● **Input data**:
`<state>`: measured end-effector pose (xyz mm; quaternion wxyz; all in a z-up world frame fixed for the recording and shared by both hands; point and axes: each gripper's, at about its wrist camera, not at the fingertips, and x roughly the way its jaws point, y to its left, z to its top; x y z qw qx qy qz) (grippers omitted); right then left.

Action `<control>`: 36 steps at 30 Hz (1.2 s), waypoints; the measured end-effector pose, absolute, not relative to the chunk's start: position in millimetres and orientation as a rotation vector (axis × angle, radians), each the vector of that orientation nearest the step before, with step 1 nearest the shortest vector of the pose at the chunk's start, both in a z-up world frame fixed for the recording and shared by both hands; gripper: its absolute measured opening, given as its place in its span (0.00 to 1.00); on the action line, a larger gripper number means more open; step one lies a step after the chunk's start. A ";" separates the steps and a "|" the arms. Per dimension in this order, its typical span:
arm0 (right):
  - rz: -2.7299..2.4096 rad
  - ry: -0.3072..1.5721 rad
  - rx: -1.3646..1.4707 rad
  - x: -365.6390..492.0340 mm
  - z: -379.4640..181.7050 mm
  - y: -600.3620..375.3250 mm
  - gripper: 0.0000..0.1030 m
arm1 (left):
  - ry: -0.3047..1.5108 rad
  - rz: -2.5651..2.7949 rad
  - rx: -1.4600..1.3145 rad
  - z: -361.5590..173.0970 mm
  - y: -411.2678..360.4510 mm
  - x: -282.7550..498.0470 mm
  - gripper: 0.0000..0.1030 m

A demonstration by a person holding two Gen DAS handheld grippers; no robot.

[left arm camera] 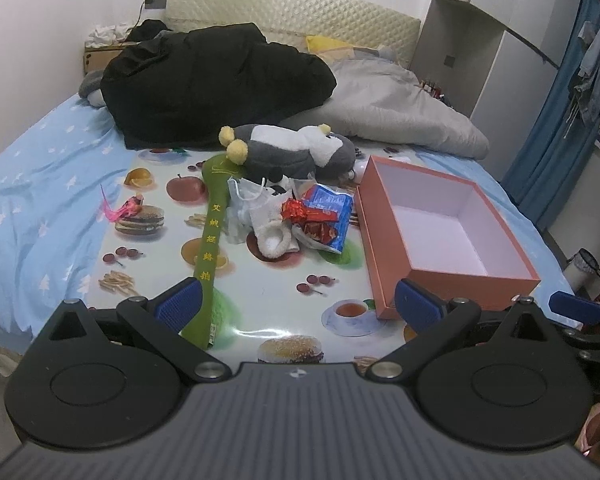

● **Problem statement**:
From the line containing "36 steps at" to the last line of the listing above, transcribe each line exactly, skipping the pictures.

● **Result of the exercise**:
Action `<control>`: 36 steps at 30 Hz (1.2 s), waypoints; the measured end-effector pose, absolute, not relative to the chunk's start: position in millimetres and orientation as a rotation vector (axis × angle, radians), each the vector of that orientation nearest the step before, with step 1 nearest the shortest vector of the pose at the chunk's start, both in a z-up world frame fixed for the recording and shared by both hands; gripper: its absolute measured opening, given as its place in its span (0.00 to 1.00); on the action line, a larger gripper number means more open; step one lies a step after the chunk's start. A ";" separates the steps and a "|" the arms. Per dimension in this order, its typical span:
arm0 (right):
  - rz: -2.7299..2.4096 rad
  - ry: -0.3072..1.5721 rad
  - rx: -1.3646..1.4707 rad
  - x: -365.6390..492.0340 mm
  - z: -379.4640..181.7050 mm
  - y: -600.3620..375.3250 mm
  - gripper: 0.0000..0.1030 m
arm1 (left):
  - ry: -0.3047..1.5108 rad
  - rz: -2.5651..2.7949 rad
  - rx: -1.4600..1.3145 rad
  - z: -361.5590..173.0970 mm
  - y: -411.2678..360.4510 mm
  - x: -282.7550..498.0470 mm
  - gripper: 0.0000..0.1030 m

A demonstration by a person holding two Gen DAS handheld grippers; no robot.

[left arm camera] 

The response is complete as it stands.